Living on a farm brings many things that I would miss terribly if I were to be suddenly transplanted to town. I have realized as I have gotten older and wiser that there is a double-edge sword about country life. It is enjoyable to live among wildlife. It can also be quite worrisome to share space with wildlife.

Here, as everywhere, coyotes are increasing in numbers. They are one of the wildlife creatures that has managed to spread their range in spite of the efforts to contain and thin them out. I think of them as clever, wily, sneaky, shrewd.
What I mean to say is that coyotes give me the creeps, the old shiver up the spine.

Out the window

I watched a coyote one day recently and felt that shudder and shiver. It was mid-morning and I was here alone, working on paperwork. I took a break to fix a cup of coffee and looked out my kitchen window toward the back acreage of our farm. I spotted something in movement and took a closer look. It was a coyote, not running, but moving along at a steady pace, glancing around as it moved, looking for all the world as if it owned the place and had every right to be here.

Coyote can eat almost anything, which most definitely plays a part in their survival rate. They will dine on rabbit, mice and small birds, but they will also make a meal of berries or insects, plants or seeds. They don’t mind polishing off the kill of another if they come upon it. Their own prey they prefer to carry back to the den for later fine dining.

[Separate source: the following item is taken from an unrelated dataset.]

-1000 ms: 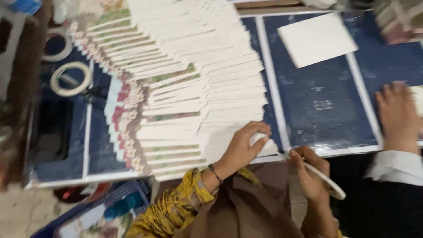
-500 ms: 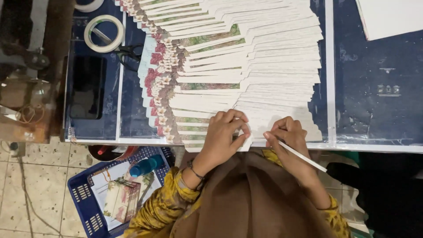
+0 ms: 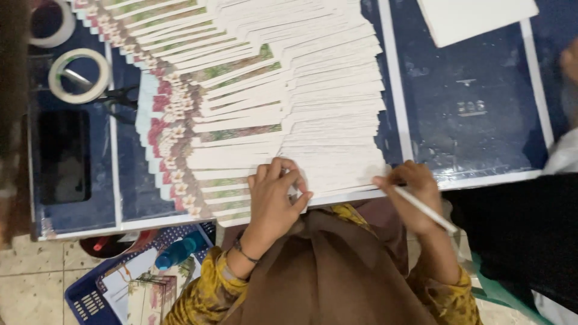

I think quite often of how our landscape has changed over the course of my lifetime. There was a time we simply did not see or hear wild turkey or the Canada goose or coyotes. Now, even if we do not see them on a daily basis, we do hear them. We know, without a doubt, that they are living among us.

More guests

The hawk, too, has increased in number, which in part might explain the lower number of wild rabbit that we see on this secluded farm. The coyotes and the hawks have changed the landscape in this way.

Deer have increased, obviously. It is not at all rare to look out my back window and see several deer of varying sizes grazing or lazily moving across the open fields. They, too, act as if they own the place. It would be nice to make them pay the real estate taxes.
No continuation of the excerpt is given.